> _EXERCISE GOAL_: Using the listing below, retype exactly the lines starting at the one with "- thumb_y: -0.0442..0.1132" and ending at the one with "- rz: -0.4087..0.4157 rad", and include both.

> _STORED DATA_:
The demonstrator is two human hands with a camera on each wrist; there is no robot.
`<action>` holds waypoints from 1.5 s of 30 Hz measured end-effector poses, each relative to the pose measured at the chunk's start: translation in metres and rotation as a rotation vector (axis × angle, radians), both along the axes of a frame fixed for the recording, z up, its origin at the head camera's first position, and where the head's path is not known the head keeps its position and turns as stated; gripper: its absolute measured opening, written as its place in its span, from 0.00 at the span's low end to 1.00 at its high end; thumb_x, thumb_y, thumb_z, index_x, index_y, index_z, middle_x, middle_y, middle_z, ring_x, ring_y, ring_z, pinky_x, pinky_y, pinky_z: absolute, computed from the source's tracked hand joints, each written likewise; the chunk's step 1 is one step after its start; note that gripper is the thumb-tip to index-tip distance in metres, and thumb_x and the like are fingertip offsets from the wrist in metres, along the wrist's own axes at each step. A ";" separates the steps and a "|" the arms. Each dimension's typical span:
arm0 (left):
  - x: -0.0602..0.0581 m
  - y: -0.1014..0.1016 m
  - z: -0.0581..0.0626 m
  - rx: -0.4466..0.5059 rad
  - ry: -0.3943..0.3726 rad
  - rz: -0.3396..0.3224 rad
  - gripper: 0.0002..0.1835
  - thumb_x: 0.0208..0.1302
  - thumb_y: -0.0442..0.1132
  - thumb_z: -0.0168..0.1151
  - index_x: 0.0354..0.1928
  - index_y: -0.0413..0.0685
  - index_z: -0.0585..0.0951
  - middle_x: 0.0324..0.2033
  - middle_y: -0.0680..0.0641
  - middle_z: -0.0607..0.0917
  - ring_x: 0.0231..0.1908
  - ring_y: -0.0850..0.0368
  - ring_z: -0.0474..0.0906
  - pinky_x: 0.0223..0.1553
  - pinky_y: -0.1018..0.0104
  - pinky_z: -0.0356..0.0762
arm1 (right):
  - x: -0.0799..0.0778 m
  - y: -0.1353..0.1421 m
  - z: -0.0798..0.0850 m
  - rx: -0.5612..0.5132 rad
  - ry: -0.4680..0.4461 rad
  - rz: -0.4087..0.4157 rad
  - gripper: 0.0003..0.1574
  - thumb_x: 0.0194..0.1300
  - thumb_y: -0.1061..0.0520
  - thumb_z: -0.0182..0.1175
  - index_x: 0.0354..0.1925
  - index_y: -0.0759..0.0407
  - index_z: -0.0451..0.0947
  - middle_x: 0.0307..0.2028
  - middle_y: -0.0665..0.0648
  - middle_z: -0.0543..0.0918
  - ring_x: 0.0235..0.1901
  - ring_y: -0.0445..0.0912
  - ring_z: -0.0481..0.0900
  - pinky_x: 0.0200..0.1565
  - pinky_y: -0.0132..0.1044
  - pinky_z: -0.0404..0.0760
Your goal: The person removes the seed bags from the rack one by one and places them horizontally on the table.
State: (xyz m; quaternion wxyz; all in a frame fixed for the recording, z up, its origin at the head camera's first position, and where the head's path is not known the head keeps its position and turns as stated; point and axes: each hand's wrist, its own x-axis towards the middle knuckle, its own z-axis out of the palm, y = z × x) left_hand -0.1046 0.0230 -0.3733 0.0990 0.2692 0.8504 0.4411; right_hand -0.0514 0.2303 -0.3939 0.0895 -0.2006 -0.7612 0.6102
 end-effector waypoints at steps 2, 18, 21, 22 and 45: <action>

> _TASK SOLUTION_:
  - thumb_y: -0.0442..0.1132
  - thumb_z: -0.0168..0.1151
  - index_x: 0.0354..0.1928
  - index_y: -0.0413..0.0685
  - index_z: -0.0585..0.0951
  - middle_x: 0.0324..0.2033
  - middle_y: -0.0680..0.0641
  - middle_z: -0.0607..0.0917
  - ring_x: 0.0231..0.1908
  - ring_y: -0.0850..0.0368
  - ring_z: -0.0474..0.0906
  - pinky_x: 0.0223..0.1553
  - pinky_y: -0.1018..0.0104
  - pinky_z: -0.0356..0.0762
arm1 (right):
  - x: -0.0799..0.0778 m
  - y: -0.1353..0.1421 m
  - z: -0.0798..0.0850 m
  - rx: -0.5612..0.5132 rad
  - ry: -0.4680..0.4461 rad
  - rz: -0.4087..0.4157 rad

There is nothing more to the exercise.